Depuis, il l’avait revue et mise au courant des événements vécus en compagnie de José Cambo.
— Vous n’êtes pas inquiet?
— Pourquoi? Qui ferait la liaison entre moi et ces événements?
Elle resta silencieuse, tirant doucement sur sa cigarette.
— Était-ce lui l’assassin de mon mari?
— Non, je vous l’ai déjà dit. Je ne crois pas. Le véritable responsable …
Il se tut, puis décida d’aller jusqu’au bout et sortit la fiche et la photo-robot de Martin Cramer.
— Le voilà.
La jeune femme regarda les photographies.
— Je ne comprends pas l’américain. Cet homme … Martin Cramer?
— Oui.
— Il me fait horreur. Même s’il n’est pour rien dans la mort de Pedro. C’est indéfinissable.
Brusquement, elle parut songeuse. Il l’observait sans relâche. Elle était très belle. Elle releva la tête et ils restèrent quelques secondes les yeux dans les yeux. Troublée, elle se leva.

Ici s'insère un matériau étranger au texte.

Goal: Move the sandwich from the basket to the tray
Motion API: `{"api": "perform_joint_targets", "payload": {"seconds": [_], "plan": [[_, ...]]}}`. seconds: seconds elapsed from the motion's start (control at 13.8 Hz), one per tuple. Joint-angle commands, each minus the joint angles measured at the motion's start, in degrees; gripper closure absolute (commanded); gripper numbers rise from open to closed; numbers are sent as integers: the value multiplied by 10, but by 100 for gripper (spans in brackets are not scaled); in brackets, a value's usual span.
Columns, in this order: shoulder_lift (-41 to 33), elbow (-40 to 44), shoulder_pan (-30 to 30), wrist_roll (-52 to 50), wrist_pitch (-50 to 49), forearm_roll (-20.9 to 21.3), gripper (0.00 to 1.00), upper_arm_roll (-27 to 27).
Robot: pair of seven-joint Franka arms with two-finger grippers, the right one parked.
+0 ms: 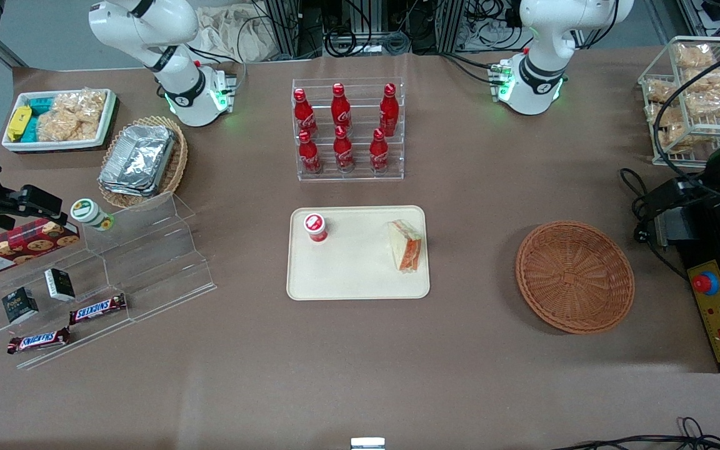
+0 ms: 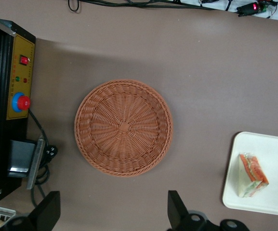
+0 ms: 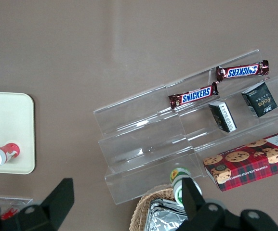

— C’est très incorrect ce que je fais, dit-elle avec un rire un peu rauque. Il faut que je parte. Ce nom de Martin Cramer éveille un écho en moi. Il faut que j’aille consulter les papiers de mon mari.
Il parut étonné.
— Vous m’avez dit qu’ils étaient peu importants.
— Je suis allée à la banque aujourd’hui. J’ai trouvé quelques notes dans le coffre qu’il y louait.
Kovask fronça les sourcils.
— Pourriez-vous me les confier?
— Oui, mais je veux les consulter au sujet de ce nom.
— Puis-je vous accompagner? Elle sourit.
— Non. Pas maintenant, certains de ces papiers sont vraiment personnels. Me comprenez-vous?
Il l’accompagna jusqu’à la porte, la referma lentement. Il avait parfois l’impression d’être dupe quand elle était devant lui. Dupe de quoi, de qui? Il ne savait pas. Menait-elle un jeu à part? L’avait elle commencé du temps de son mari, à son insu? C’était, une fille étrange et c’était la seule chose qu’il pouvait dire d’elle.
Fumant une cigarette, il pensait à elle avec une sorte d’irritation. Il la désirait, mais il se méfiait, et ces deux sentiments se mêlaient sans donner la solution de ce mystère. Il regrettait de ne pas l’avoir suivie. Elle avait brusquement décidé de fuir. Parce que leurs regards s’étaient accrochés, ou bien à cause de Martin Cramer?